||This article includes a list of references, but its sources remain unclear because it has insufficient inline citations. (April 2012)|
Genesta as photographed by John S. Johnston.
|Yacht Club:||Royal Yacht Squadron|
|America's Cup Year(s):||1885|
|Hull Type:||Cutter, converted to yawl|
|Builder:||D. and W. Henderson and Company, Glasgow, Scotland|
|Owner(s):||Sir Richard Sutton|
|Notable Victories:||Brenton Reef Cup
Cape May Challenge Cup
inaugural Round Britain Race (1887)
|Fate:||broken up in 1900|
|Length:||29.45 m (96.6 ft) (LOA)
24.7 m (81 ft) (LWL)
|Beam:||4.57 m (15.0 ft)|
|Draft:||4.09 m (13.4 ft)|
The cutter Genesta was designed by John Beavor-Webb and built by the D&W Henderson shipyard on the River Clyde in 1884, for owner Sir Richard Sutton of the Royal Yacht Squadron, Cowes, Isle of Wight, England. She was built of oak planking on a steel frame. Genesta was skippered by John Carter.
After a strong showing in the British yacht races in 1884, Sutton crossed the Atlantic Ocean to New York during the summer 1885 aboard Genesta. Upon arrival, designer Beavor-Webb refused to let anyone see his yacht before the America's Cup race, beginning the tradition of secrecy that has persisted to this day.

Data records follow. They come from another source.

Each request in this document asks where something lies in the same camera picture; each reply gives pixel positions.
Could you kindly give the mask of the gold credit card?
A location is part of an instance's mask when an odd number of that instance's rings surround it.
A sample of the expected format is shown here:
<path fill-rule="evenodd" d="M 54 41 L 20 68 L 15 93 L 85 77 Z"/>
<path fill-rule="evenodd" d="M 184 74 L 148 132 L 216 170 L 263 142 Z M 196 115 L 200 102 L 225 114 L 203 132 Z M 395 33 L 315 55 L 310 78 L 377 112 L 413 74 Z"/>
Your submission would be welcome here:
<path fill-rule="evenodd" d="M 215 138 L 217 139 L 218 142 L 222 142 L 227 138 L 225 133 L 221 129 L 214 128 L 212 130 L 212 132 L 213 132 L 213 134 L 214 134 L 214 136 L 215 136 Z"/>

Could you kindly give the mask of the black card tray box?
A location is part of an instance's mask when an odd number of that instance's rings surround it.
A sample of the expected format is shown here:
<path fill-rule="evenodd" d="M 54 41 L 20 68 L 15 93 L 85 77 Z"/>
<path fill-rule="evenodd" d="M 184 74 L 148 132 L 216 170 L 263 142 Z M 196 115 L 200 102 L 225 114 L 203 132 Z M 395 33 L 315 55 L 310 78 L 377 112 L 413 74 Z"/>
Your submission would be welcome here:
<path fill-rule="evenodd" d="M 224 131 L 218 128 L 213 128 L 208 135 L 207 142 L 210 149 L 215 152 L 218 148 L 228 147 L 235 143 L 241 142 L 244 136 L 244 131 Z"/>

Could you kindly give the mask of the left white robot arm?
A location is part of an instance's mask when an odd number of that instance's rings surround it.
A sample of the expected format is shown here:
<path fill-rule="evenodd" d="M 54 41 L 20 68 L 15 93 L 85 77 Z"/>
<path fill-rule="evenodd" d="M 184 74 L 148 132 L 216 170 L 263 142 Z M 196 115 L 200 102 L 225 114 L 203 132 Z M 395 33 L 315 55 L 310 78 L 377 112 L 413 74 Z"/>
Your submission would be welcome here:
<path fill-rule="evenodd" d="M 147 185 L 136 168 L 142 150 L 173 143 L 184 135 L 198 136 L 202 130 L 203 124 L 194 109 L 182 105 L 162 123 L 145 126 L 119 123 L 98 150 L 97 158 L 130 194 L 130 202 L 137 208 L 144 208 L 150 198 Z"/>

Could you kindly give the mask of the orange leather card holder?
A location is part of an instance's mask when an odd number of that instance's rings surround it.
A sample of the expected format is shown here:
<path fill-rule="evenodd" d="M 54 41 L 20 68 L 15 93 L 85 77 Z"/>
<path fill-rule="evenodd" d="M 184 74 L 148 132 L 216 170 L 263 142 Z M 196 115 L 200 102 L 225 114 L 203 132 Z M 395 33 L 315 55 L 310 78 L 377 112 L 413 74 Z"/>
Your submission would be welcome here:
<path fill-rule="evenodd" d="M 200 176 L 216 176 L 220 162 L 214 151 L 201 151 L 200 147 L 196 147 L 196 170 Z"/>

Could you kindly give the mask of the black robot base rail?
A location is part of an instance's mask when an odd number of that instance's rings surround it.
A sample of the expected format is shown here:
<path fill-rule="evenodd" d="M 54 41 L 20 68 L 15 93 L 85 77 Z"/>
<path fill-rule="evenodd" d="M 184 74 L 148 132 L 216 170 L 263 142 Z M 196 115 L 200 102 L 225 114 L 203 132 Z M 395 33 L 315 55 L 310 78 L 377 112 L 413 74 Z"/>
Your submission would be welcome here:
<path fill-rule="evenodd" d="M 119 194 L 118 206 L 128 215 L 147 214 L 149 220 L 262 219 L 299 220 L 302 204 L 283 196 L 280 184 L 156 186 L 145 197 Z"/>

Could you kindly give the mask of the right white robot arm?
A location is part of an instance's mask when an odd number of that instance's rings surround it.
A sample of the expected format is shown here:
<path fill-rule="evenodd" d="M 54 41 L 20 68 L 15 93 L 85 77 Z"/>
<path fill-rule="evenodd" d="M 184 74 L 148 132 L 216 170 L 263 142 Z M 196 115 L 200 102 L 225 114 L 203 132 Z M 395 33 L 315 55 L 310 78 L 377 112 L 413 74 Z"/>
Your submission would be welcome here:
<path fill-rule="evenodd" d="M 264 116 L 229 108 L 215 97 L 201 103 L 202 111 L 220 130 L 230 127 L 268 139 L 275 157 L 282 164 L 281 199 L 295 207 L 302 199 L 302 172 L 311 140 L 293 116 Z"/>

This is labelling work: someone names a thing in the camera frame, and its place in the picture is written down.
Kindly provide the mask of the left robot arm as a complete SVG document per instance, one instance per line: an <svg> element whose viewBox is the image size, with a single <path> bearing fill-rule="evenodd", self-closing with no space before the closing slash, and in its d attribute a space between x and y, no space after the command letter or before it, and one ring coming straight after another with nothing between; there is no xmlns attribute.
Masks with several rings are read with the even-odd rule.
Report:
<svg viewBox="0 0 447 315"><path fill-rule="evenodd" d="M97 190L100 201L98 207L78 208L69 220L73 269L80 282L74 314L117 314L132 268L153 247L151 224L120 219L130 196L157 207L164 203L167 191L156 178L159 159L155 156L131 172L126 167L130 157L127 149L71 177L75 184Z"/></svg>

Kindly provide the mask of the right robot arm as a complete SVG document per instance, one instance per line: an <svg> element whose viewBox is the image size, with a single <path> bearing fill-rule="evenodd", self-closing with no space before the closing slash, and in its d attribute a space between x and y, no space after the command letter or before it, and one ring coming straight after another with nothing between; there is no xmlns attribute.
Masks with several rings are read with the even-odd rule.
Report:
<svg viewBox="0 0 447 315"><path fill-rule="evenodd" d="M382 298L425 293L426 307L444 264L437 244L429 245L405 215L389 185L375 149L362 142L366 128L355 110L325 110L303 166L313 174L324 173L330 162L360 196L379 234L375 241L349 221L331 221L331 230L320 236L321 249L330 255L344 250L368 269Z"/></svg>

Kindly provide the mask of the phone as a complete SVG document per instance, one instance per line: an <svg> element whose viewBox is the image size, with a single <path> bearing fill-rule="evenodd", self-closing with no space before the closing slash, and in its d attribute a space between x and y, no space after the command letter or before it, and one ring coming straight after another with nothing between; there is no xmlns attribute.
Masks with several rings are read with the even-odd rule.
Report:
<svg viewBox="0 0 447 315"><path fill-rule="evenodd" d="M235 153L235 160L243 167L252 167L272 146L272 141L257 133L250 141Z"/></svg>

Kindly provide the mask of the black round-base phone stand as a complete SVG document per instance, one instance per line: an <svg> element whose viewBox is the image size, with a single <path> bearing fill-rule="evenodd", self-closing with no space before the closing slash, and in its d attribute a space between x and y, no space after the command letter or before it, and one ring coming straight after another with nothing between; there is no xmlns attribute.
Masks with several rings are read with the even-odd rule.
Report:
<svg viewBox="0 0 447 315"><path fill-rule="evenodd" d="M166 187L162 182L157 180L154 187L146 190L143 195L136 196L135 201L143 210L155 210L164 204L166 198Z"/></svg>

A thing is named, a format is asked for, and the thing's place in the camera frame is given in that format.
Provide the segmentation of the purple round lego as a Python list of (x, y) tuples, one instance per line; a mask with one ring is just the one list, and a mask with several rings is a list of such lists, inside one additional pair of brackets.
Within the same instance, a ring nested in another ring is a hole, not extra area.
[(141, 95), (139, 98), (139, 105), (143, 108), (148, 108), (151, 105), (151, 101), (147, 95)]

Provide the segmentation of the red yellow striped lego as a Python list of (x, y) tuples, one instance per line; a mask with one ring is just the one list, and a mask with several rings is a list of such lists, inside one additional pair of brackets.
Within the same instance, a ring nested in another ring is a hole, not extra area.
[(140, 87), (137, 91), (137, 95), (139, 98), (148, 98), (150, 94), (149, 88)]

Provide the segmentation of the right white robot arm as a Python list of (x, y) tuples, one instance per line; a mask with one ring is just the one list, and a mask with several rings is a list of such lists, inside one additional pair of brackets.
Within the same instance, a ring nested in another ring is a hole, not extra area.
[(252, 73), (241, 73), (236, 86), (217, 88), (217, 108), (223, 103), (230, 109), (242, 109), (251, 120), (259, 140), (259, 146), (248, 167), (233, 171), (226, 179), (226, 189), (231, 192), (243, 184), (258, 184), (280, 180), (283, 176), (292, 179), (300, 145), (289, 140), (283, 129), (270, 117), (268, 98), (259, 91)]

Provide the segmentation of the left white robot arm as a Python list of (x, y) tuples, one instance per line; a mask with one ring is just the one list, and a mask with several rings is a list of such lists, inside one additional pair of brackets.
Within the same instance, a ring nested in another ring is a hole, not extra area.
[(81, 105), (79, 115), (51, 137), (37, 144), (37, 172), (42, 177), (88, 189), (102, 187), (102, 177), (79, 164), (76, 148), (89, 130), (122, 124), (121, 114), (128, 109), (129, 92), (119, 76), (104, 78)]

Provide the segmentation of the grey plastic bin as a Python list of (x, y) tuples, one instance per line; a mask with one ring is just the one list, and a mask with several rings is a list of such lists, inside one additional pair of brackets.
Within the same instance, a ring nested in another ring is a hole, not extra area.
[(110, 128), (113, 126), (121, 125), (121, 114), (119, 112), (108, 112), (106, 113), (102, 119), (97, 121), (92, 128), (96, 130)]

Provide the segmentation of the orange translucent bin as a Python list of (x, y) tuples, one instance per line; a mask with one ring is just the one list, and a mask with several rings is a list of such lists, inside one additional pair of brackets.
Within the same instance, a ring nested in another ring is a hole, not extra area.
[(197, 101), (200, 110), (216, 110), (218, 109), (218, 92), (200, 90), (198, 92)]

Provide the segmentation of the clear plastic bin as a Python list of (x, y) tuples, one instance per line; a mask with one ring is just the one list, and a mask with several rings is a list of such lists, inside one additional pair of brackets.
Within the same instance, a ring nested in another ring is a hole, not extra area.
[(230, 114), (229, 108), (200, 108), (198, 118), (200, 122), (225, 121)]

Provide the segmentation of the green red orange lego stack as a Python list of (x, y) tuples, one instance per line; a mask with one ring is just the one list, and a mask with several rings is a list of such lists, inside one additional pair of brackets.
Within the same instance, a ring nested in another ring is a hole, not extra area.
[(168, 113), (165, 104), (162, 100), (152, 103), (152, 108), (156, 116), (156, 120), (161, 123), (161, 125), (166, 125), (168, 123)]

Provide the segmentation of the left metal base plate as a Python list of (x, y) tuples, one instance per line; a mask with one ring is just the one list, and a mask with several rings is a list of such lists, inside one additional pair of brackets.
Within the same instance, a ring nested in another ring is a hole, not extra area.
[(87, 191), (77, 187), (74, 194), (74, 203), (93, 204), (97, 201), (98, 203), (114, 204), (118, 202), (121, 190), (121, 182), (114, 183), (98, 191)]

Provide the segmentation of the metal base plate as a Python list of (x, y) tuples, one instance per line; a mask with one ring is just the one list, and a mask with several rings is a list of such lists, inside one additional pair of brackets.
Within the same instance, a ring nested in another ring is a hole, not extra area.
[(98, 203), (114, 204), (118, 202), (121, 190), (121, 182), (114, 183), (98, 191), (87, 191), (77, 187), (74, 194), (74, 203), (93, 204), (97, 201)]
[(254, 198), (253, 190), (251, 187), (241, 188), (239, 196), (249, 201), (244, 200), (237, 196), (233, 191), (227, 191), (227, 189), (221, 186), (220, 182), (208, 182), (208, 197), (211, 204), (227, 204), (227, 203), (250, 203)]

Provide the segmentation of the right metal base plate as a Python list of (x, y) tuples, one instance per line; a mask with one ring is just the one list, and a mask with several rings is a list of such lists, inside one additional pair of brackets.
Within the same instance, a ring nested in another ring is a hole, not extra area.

After the Cup races, Sutton and Genesta won the Brenton Reef Cup, the Cape May Challenge Cup, and, upon returning to Britain, the first Round Britain Race in 1887, covering the 1,590-mile (2,560 km) course in 12 days, 16 hours, and 59 minutes. Genesta was sold and converted to a yawl by the 1890s, and was finally broken up in 1900.